**Aim of the exercise**
Print exactly the lines that run from the opening line of the material through the line with "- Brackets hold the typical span", and nothing else, leaving out pictures.

◆ ◆ ◆ ◆

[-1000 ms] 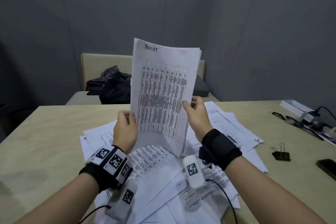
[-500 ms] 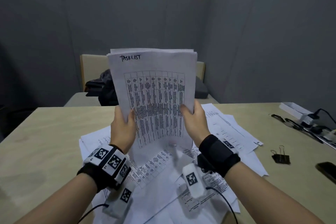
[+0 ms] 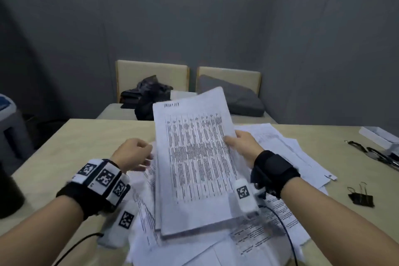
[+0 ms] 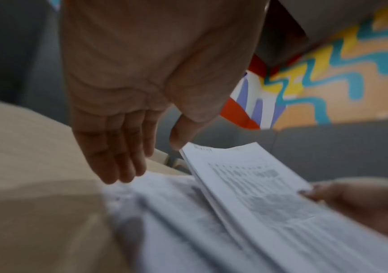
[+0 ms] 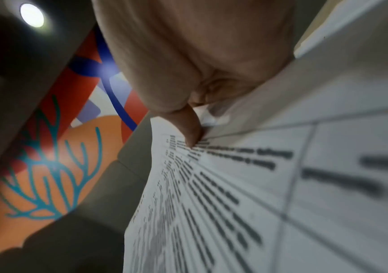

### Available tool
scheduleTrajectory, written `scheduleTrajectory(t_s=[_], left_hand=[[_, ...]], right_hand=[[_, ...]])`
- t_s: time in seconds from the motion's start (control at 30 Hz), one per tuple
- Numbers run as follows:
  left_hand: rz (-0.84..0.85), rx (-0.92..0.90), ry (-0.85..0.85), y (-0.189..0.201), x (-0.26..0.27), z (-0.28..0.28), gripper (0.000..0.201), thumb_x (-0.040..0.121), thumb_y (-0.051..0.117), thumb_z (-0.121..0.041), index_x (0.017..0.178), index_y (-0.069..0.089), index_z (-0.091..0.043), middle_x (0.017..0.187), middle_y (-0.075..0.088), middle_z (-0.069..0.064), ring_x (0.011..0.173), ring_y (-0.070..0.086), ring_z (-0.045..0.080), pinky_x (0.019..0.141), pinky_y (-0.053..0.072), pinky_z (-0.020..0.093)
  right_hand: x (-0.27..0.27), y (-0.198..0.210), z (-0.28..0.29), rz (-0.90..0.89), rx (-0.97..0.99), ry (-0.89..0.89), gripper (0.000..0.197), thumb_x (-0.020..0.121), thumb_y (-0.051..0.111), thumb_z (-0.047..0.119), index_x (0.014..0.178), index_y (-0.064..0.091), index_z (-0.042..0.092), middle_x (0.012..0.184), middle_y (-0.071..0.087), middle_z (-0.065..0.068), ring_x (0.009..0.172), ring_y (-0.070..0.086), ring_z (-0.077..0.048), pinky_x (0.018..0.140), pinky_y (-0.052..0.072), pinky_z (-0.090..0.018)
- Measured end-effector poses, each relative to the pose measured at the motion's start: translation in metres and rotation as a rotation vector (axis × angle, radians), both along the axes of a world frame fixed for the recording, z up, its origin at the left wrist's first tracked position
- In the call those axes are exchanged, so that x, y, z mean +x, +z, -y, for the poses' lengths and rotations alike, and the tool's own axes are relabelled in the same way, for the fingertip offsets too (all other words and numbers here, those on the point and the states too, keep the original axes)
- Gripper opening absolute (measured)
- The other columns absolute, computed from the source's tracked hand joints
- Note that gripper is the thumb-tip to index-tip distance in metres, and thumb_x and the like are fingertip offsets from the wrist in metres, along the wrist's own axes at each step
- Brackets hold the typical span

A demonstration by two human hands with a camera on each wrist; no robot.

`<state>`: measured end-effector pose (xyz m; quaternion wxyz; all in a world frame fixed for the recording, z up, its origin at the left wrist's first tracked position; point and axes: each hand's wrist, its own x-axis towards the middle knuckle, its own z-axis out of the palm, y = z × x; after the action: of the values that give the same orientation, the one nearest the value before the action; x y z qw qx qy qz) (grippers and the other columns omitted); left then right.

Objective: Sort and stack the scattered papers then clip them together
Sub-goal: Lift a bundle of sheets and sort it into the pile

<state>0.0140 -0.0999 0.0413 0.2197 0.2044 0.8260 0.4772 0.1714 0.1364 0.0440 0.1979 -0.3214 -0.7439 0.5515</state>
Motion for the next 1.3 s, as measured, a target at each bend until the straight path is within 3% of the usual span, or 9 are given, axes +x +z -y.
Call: scheduleTrajectory(t_s=[0.07,0.2,0.27,0.37,0.67,0.87,1.03,1.17,1.3], left_hand=[[-0.149,-0.291,-0.010,-0.015,-0.017,0.029,0.022,0.095,0.048,-0.024,0.076,0.052,-0.015,0.076,0.060,0.012,0.069,0.055,0.026,0.064,0.048,0.029],[-0.257,-0.606,0.023,-0.035,-0.038,0.068,0.031,0.095,0.049,-0.027,0.065,0.039,-0.020,0.065,0.041,0.003,0.058,0.040,0.019,0.058,0.029,0.028],[-0.235,-0.613,0.043,-0.034,-0.039,0.073,0.019,0.095,0.049,-0.031,0.101,0.056,-0.014,0.099,0.060,0.009,0.088,0.058,0.023,0.076,0.040,0.030],[-0.203,-0.614,0.016,-0.040,-0.039,0.066,0.054,0.094,0.050,-0.035,0.138,0.038,-0.006,0.136,0.051,0.014,0.119,0.052,0.029,0.090,0.042,0.030],[-0.206,-0.462,0.002,-0.053,-0.044,0.022,0.078,0.086,0.050,0.003,0.151,0.011,-0.017,0.140,0.046,0.019,0.110,0.057,0.033,0.076,0.045,0.032],[-0.175,-0.375,0.154,-0.062,-0.051,0.022,0.097,0.081,0.064,0.000,0.153,0.003,-0.021,0.139,0.048,0.020,0.118,0.055,0.034,0.081,0.044,0.031],[-0.040,-0.303,0.238,-0.068,-0.062,0.027,0.095,0.076,0.076,-0.012,0.151,0.016,-0.012,0.148,0.038,0.014,0.133,0.042,0.033,0.099,0.041,0.038],[-0.022,-0.308,0.201,-0.070,-0.067,0.027,0.076,0.069,0.078,-0.025,0.133,0.041,-0.005,0.126,0.057,0.015,0.105,0.059,0.033,0.076,0.050,0.035],[-0.032,-0.309,0.201,-0.068,-0.069,0.024,0.064,0.070,0.080,-0.023,0.120,0.047,-0.002,0.115,0.061,0.011,0.099,0.058,0.029,0.075,0.048,0.033]], right_hand=[[-0.007,-0.022,-0.008,0.136,-0.061,0.043,0.027,0.094,0.055,0.006,0.119,0.060,-0.005,0.124,0.064,-0.020,0.111,0.063,-0.034,0.102,0.047,-0.042],[-0.019,-0.043,-0.012,0.414,0.156,0.129,0.029,0.091,0.057,0.010,0.113,0.062,-0.008,0.115,0.067,-0.020,0.097,0.063,-0.029,0.083,0.047,-0.032],[-0.026,-0.051,-0.009,0.433,0.201,0.135,0.023,0.091,0.055,0.009,0.105,0.063,-0.007,0.099,0.065,-0.016,0.084,0.058,-0.024,0.071,0.041,-0.028],[-0.036,-0.060,-0.001,0.446,0.326,0.154,0.019,0.091,0.054,0.018,0.101,0.063,0.004,0.098,0.066,-0.015,0.089,0.063,-0.031,0.072,0.045,-0.032],[-0.025,-0.066,-0.002,0.345,0.170,0.288,0.020,0.090,0.063,0.016,0.109,0.060,0.008,0.110,0.065,-0.008,0.097,0.065,-0.023,0.079,0.052,-0.030],[-0.027,-0.067,-0.005,0.310,0.020,0.313,0.026,0.084,0.072,0.013,0.107,0.061,0.014,0.109,0.071,-0.004,0.097,0.069,-0.019,0.095,0.052,-0.037],[-0.035,-0.069,-0.020,0.413,-0.009,0.423,0.069,0.044,0.087,0.061,0.098,0.075,0.018,0.105,0.075,-0.003,0.101,0.070,-0.026,0.099,0.051,-0.045],[-0.031,-0.052,-0.012,0.409,-0.043,0.483,0.056,0.048,0.083,0.055,0.090,0.074,0.018,0.094,0.076,-0.004,0.082,0.072,-0.022,0.081,0.057,-0.035],[-0.019,-0.052,-0.013,0.285,-0.255,0.466,0.018,0.089,0.064,0.008,0.105,0.061,-0.001,0.081,0.072,-0.009,0.046,0.066,-0.008,0.043,0.052,-0.019]])
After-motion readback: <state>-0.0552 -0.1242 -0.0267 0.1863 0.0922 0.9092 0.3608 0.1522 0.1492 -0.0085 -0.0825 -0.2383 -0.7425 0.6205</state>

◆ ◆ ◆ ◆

**Solution for this exercise**
[-1000 ms] 
[-500 ms] 
[+0 ms] 
[+0 ms] 
[+0 ms] 

### Available tool
scheduleTrajectory, written `scheduleTrajectory(t_s=[_], left_hand=[[_, ...]], right_hand=[[_, ...]])`
- t_s: time in seconds from the motion's start (control at 30 Hz), one per tuple
- Numbers run as follows:
  left_hand: rz (-0.84..0.85), rx (-0.92..0.90), ry (-0.85..0.85), y (-0.189..0.201), x (-0.26..0.27), z (-0.28..0.28), gripper (0.000..0.201), thumb_x (-0.040..0.121), thumb_y (-0.051..0.117), thumb_z (-0.121..0.041), index_x (0.017..0.178), index_y (-0.069..0.089), index_z (-0.091..0.043), middle_x (0.017..0.187), middle_y (-0.075..0.088), middle_z (-0.069..0.064), ring_x (0.011..0.173), ring_y (-0.070..0.086), ring_z (-0.045..0.080), pinky_x (0.019..0.141), pinky_y (-0.053..0.072), pinky_z (-0.020..0.093)
  right_hand: x (-0.27..0.27), y (-0.198..0.210), z (-0.28..0.29), rz (-0.90..0.89), rx (-0.97..0.99), ry (-0.89..0.89), gripper (0.000..0.197), thumb_x (-0.020..0.121), thumb_y (-0.051..0.111), thumb_z (-0.047..0.119), index_x (0.014..0.178), index_y (-0.064..0.091), index_z (-0.042..0.092), middle_x (0.012..0.184), middle_y (-0.071..0.087), middle_z (-0.065..0.068), ring_x (0.009..0.172), ring_y (-0.070..0.086), ring_z (-0.077..0.048), pinky_x (0.018..0.140), pinky_y (-0.052..0.072), pinky_z (-0.090..0.018)
- Measured end-effector poses, each relative to the pose measured at the motion's start: translation in metres and rotation as a rotation vector (axis × angle, radians), both along the axes of a world frame fixed for the recording, z up, its origin at the left wrist's first tracked position
- In the call those axes are exchanged, so that x, y, z mean +x, +z, -y, for the poses' lengths and rotations alike, and the tool's own axes are relabelled in the same way, for the fingertip offsets too (all other words and numbers here, those on the point and the states too, keep the original axes)
- Gripper opening absolute (measured)
- The other columns absolute, computed from the source's tracked hand joints
- Note that gripper is the thumb-tip to index-tip distance in metres, and thumb_x and the like are fingertip offsets from the wrist in metres, along the wrist's own axes at each step
- Brackets hold the typical span

Nothing else remains to be done in this exercise.